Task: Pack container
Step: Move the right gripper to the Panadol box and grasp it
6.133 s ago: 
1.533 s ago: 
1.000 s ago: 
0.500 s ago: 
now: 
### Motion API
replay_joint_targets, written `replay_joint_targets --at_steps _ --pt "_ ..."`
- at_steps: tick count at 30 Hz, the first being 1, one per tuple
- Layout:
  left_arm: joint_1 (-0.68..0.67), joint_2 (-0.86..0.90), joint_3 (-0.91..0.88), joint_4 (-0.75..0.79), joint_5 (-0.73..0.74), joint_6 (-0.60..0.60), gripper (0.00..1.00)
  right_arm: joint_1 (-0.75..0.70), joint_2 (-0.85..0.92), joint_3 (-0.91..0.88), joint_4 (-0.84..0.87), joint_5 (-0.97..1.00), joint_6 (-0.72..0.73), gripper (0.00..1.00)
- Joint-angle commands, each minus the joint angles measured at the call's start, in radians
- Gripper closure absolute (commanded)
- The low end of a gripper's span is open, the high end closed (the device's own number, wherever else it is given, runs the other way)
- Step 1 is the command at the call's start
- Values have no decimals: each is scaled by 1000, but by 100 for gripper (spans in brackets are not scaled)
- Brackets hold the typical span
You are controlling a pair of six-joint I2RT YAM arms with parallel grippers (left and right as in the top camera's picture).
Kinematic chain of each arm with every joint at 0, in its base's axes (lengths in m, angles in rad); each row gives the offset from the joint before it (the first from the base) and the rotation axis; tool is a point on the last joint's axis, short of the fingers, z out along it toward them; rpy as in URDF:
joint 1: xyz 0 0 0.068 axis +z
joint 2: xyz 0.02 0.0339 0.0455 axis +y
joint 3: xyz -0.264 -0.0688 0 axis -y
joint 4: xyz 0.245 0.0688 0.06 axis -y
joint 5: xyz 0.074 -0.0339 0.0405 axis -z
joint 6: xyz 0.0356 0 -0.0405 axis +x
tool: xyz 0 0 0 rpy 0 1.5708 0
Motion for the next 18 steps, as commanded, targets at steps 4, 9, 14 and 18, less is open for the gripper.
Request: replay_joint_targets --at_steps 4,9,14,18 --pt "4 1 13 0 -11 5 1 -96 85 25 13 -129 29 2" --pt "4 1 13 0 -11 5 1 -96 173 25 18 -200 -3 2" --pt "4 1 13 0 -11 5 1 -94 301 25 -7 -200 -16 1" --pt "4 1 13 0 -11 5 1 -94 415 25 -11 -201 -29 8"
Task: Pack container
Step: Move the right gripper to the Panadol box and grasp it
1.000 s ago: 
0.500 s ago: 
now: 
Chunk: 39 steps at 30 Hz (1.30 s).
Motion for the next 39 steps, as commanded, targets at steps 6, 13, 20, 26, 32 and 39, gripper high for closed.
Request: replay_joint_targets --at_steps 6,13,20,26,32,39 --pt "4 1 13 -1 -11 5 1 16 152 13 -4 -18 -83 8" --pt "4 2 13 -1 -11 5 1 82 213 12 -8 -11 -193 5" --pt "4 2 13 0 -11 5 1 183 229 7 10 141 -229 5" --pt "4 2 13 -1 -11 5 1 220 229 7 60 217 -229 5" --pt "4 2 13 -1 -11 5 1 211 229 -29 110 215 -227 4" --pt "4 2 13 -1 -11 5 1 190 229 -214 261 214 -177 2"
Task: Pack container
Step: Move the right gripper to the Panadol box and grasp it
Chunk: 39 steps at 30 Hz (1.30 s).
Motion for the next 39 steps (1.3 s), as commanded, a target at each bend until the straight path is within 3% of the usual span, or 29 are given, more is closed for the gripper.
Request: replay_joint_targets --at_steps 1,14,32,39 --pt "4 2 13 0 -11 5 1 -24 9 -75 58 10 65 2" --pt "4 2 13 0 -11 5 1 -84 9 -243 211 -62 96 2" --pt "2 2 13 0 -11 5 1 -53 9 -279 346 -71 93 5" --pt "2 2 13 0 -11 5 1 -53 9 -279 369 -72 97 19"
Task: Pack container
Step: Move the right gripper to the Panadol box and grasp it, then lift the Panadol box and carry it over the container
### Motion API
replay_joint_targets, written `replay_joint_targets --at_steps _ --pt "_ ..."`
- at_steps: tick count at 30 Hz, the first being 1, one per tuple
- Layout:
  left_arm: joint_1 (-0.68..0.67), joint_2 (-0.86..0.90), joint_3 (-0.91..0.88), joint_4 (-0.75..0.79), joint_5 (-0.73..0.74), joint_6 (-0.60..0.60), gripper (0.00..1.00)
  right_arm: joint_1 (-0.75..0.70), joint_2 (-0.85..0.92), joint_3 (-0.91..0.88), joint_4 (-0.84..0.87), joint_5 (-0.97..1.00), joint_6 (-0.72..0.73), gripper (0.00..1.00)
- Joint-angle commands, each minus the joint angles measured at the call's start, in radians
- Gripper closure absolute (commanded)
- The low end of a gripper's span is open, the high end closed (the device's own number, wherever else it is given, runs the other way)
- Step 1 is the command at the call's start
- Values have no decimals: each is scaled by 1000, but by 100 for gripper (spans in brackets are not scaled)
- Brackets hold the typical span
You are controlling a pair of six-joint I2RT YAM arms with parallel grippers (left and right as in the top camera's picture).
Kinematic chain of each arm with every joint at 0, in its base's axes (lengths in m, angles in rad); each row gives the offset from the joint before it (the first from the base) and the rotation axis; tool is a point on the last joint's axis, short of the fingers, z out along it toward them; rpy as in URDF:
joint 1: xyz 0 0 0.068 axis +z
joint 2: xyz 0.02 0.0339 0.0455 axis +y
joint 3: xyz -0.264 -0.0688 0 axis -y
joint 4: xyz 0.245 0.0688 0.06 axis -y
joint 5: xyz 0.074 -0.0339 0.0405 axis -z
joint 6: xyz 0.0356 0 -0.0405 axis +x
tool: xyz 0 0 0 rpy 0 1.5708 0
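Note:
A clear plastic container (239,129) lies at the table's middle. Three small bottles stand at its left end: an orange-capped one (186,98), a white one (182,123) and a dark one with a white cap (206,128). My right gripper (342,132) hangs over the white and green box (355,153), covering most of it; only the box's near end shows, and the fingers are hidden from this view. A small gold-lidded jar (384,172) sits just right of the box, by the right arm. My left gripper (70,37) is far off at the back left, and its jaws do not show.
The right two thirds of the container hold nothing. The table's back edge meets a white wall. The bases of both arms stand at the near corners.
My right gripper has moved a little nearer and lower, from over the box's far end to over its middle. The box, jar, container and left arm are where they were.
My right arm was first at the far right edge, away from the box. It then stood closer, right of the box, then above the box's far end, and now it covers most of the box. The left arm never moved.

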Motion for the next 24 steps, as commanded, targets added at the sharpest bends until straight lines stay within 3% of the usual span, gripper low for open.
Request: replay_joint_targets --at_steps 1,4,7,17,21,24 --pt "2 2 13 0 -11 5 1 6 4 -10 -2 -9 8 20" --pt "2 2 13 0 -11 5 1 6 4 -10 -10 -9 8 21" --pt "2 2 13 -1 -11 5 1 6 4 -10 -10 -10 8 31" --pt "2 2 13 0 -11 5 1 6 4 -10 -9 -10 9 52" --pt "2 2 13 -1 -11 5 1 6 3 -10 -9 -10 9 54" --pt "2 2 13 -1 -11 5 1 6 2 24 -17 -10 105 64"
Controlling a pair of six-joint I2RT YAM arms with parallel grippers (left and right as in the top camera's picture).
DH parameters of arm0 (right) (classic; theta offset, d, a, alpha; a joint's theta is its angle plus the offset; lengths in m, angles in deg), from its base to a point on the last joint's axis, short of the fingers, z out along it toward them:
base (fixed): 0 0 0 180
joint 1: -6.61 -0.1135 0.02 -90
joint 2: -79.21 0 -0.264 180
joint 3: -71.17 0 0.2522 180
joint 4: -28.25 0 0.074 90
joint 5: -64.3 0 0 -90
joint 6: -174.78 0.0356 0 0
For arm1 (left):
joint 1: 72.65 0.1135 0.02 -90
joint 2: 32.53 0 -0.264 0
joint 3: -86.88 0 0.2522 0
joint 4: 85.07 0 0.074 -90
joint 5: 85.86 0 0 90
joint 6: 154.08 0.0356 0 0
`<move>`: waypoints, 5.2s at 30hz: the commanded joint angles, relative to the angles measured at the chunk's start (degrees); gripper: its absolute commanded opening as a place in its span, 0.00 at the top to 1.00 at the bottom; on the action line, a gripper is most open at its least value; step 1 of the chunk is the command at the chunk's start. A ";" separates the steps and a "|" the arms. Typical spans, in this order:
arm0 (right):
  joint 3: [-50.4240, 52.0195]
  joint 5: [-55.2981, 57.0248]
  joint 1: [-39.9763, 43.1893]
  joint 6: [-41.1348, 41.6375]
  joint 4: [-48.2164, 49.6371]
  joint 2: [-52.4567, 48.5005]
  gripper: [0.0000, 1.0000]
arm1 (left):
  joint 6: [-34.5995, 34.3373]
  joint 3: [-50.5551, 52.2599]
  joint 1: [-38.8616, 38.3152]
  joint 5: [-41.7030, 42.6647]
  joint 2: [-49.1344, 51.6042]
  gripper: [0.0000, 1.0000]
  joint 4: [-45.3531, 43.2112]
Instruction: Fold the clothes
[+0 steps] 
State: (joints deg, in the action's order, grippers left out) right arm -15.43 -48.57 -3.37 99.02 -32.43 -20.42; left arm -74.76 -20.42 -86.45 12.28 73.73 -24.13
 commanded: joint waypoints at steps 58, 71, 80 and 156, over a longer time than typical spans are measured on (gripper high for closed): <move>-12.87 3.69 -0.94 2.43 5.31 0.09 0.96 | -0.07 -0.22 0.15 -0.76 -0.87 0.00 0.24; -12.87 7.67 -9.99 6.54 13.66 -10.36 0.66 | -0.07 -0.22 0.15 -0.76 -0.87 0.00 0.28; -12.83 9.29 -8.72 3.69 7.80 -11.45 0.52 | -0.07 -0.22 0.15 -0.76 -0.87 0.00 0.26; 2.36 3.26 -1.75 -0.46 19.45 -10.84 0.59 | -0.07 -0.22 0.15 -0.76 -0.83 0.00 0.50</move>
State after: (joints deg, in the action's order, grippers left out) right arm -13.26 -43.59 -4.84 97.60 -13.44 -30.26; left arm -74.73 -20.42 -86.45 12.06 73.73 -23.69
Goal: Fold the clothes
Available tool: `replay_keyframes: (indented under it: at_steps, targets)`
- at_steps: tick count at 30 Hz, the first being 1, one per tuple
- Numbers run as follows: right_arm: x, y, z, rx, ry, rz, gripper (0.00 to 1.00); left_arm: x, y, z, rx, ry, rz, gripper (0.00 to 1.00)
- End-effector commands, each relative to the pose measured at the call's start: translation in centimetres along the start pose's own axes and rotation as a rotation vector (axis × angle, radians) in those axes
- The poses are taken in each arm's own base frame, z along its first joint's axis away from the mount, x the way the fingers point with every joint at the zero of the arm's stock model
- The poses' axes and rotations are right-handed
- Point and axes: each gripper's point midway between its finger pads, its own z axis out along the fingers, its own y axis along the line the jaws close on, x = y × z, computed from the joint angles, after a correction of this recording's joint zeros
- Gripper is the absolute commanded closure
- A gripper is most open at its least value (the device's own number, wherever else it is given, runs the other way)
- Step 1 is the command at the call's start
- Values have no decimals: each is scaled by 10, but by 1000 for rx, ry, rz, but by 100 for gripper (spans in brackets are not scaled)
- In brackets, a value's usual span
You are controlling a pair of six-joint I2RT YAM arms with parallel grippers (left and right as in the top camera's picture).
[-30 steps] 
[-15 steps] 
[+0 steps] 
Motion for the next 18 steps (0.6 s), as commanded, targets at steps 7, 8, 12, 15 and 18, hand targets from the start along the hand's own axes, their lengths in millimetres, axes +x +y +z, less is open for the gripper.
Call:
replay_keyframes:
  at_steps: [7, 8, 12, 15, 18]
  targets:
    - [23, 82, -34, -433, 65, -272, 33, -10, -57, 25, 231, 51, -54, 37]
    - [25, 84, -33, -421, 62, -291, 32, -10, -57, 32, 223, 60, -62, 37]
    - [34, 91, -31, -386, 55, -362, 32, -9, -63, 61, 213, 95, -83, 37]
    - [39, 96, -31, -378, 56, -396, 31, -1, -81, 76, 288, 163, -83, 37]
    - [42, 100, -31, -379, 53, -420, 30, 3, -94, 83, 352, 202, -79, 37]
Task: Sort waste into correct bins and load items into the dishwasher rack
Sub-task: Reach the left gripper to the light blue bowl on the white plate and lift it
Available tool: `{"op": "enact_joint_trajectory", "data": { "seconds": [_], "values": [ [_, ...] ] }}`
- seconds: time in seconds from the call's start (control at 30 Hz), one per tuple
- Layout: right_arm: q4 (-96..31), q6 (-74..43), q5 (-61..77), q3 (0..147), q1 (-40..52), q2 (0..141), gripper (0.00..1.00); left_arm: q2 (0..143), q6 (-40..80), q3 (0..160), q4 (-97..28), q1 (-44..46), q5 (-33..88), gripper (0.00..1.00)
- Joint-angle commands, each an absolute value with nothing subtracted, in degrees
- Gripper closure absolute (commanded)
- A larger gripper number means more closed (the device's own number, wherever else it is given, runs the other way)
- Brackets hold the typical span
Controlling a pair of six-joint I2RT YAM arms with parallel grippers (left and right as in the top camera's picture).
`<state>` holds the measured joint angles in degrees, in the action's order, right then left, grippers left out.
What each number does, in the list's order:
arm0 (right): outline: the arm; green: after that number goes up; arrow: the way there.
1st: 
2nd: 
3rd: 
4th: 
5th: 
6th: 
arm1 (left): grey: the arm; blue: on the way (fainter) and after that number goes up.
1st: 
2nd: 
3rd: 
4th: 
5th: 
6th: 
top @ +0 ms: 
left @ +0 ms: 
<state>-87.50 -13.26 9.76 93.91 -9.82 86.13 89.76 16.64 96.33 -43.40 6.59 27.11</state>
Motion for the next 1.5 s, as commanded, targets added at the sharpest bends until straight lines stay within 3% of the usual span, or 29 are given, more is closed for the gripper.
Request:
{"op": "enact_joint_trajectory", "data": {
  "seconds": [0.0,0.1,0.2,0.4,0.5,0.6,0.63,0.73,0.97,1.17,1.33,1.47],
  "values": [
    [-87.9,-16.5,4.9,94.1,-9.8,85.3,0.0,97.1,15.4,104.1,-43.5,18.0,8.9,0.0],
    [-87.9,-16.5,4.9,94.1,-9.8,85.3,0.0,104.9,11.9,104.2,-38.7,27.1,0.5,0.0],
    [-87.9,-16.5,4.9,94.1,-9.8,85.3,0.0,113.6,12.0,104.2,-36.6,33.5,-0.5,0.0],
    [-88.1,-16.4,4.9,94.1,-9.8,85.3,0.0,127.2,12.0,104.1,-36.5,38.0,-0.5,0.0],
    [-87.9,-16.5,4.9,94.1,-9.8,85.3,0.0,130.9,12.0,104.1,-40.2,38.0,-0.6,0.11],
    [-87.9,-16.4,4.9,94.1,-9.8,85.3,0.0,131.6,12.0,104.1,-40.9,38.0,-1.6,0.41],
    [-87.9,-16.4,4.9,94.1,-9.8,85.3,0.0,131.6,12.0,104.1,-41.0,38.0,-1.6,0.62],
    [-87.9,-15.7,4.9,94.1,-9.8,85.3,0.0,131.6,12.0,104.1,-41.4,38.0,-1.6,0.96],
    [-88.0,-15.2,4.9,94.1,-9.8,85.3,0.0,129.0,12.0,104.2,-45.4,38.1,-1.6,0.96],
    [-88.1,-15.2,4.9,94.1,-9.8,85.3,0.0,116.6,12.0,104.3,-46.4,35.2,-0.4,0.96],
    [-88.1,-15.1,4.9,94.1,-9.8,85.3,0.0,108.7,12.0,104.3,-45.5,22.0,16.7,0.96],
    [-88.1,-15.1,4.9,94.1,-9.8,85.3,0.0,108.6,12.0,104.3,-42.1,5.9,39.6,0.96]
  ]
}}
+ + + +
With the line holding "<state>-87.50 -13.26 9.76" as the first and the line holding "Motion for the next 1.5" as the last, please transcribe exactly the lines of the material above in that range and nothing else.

→ **SOLUTION BELOW**
<state>-87.50 -13.26 9.76 93.91 -9.82 86.13 89.76 16.64 96.33 -43.40 6.59 27.11</state>
Motion for the next 1.5 s, as commanded, targets added at the sharpest bends until straight lines stay within 3% of the usual span, or 29 are given, more is closed for the gripper.

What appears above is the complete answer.